I don’t know how long we stared at each other like that. It seemed like forever. Then the Escort floored it and squalled tires in the other direction.

“Oh, you think so?” I did an ugly U-turn myself, running up over someone’s nicely manicured lawn, and was off in hot pursuit. The bastard wasn’t man enough to face me directly, was he? It should be noted that this ranked pretty high on my “stupid me” tricks list.

I caught a glimpse of the car as it left the subdivision and headed east. Toward the highway. If I didn’t catch up to him before he hit I-35, I’d lose him in the traffic. I shifted through gears as fast as I could, rounding corners at highly unsafe speeds. Where the tiny residential street met a four- lane thoroughfare, I lost sight of the blue car for just a moment.

Cussing under my breath, I glanced up and down, trying to guess which way he’d gone.
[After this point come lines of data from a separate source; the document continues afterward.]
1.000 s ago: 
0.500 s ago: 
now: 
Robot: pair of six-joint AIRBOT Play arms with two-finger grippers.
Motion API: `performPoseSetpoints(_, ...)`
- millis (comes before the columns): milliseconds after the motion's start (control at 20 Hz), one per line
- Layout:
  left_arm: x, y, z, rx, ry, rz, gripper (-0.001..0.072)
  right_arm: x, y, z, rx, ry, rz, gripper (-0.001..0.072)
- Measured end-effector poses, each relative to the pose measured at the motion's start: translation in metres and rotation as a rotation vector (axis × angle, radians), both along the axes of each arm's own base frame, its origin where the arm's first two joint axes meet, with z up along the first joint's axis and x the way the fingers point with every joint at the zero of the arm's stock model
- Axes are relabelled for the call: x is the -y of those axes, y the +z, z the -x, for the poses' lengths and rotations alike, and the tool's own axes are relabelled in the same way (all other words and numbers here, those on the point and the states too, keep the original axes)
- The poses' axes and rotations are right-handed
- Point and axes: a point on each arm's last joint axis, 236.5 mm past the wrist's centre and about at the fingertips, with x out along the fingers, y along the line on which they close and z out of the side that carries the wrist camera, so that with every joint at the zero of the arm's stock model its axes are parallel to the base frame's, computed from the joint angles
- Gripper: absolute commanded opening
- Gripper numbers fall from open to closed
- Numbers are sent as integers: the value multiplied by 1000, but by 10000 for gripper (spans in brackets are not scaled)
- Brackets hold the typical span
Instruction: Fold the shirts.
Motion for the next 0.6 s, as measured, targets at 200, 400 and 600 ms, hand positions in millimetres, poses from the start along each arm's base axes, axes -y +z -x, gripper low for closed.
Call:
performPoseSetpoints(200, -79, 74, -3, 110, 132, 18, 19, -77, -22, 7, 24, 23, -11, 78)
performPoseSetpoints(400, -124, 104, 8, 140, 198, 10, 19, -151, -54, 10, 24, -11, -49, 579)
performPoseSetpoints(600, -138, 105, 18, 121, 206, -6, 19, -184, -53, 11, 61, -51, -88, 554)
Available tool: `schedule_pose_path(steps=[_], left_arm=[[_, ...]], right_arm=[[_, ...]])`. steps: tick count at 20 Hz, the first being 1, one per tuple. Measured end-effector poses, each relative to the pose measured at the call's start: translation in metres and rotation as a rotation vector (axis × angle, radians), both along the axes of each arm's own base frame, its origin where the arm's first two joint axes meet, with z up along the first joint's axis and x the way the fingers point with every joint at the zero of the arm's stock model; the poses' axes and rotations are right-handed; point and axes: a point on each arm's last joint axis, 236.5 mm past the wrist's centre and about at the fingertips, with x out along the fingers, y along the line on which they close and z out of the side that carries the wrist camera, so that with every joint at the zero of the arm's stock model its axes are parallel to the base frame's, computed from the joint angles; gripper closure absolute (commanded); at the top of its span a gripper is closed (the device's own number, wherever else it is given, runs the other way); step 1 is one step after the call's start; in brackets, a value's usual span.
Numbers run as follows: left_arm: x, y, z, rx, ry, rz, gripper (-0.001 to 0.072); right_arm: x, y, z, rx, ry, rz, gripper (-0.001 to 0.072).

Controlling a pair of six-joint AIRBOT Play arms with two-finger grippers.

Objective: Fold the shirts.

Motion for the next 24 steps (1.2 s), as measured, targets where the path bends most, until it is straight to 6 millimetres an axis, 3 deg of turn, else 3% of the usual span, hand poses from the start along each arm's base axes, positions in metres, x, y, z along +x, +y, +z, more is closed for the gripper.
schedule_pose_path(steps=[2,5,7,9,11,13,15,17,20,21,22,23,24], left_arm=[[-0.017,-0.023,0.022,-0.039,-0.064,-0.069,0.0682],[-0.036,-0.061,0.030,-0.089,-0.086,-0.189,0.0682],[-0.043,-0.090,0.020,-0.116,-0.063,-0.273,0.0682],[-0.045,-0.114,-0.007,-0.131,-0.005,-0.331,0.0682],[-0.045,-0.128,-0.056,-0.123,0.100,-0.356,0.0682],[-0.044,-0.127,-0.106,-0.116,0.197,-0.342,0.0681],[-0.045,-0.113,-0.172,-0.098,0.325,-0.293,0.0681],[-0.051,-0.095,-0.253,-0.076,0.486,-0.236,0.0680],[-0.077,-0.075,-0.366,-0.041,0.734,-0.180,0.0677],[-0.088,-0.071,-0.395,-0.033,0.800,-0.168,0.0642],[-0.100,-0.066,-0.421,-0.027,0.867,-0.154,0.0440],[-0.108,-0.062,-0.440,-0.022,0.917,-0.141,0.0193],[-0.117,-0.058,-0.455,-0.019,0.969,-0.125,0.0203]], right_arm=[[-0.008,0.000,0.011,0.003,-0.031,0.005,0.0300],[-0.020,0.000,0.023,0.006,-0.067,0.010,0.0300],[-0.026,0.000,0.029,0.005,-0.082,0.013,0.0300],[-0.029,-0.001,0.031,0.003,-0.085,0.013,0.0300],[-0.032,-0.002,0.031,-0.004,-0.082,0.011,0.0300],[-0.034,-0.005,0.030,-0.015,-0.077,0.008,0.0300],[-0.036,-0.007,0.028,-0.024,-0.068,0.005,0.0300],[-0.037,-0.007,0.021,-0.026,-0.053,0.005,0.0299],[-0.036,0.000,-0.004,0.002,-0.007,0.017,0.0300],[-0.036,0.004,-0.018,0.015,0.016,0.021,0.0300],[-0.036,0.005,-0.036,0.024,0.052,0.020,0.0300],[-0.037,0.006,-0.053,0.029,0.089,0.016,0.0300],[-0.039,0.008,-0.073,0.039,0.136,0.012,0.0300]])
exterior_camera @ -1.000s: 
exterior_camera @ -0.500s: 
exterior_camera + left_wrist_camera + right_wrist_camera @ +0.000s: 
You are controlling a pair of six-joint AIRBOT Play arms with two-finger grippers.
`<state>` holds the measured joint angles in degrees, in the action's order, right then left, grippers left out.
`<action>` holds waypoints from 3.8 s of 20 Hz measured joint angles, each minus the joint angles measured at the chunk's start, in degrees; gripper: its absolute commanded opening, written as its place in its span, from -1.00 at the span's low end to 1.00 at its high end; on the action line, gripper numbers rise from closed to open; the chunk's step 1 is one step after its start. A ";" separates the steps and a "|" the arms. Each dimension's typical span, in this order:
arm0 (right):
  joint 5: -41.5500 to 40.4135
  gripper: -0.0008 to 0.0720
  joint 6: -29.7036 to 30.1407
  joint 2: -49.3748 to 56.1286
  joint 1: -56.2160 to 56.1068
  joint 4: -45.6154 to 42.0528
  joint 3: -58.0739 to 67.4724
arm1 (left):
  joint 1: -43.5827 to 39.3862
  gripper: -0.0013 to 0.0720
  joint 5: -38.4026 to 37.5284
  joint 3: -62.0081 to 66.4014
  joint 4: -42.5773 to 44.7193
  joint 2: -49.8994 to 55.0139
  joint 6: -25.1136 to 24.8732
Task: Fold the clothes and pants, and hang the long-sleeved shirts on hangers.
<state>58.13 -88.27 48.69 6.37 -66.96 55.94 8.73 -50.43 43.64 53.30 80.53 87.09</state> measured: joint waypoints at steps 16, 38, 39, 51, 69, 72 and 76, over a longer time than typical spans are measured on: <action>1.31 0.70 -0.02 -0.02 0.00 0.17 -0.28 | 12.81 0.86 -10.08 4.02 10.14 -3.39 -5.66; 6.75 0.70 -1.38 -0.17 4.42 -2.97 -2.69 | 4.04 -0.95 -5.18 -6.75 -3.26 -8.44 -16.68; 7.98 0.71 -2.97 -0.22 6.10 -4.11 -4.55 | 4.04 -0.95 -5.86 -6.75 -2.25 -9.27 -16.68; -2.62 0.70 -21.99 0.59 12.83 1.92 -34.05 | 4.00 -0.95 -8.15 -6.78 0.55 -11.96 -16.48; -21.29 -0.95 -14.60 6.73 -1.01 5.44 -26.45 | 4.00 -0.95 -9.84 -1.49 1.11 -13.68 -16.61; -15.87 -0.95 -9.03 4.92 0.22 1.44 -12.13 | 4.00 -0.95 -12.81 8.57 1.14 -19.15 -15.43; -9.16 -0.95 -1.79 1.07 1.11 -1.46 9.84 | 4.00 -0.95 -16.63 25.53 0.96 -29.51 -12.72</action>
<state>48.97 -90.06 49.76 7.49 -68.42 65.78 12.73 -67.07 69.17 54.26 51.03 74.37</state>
The highway was to the left, but he could lose himself in more housing additions if he went right.

The sound of a squealing belt carried to me through the open window, and I smirked. Gotcha. Stomping on the gas, I turned left. I lost the belt whine in the roar of my own engine, but I knew he had to be just ahead of me. I topped a small rise, fully expecting to see the blue car just ahead of me, and fumed when it wasn’t. Where the hell. ..?

There was nothing there but a pale yellow VW bug, its engine wailing plaintively as it trundled over the next hill. “Dammit!” I glanced behind me, on the off chance that a blue Ford Escort would materialize on command, but there was nothing.

My gaze returned to the front just in time to keep me from annihilating a small ratlike dog as it ran into the street yapping at my wheels. I slammed on the brakes, and rested my head against the steering wheel until my heart stopped marching double-time in my chest.

Well, that rather eliminated any chance of last night being a random act of drunken stupidity. In a way, I was relieved. I mean, for whatever reason, someone was rather annoyed with me. But at least that meant there wasn’t some maniac on the road, running hapless people into ditches. Mira was safe; the girls at work were safe. The question was, should I report it or not? I mean, if this was work related-champion work, not retail work-what would I say?

I concocted and discarded at least twenty different stories on the way home, and none of them were even remotely plausible. By default, I guess I would just keep it to myself-no use upsetting Mira.

My power steering whined as I pulled into my garage, mocking me and almost muffling the ring of my cell phone. “Hello?”

“Dawson.” Ivan sounded as if he’d been gargling gravel. “It is being morning there, tak? I am not to be waking you?”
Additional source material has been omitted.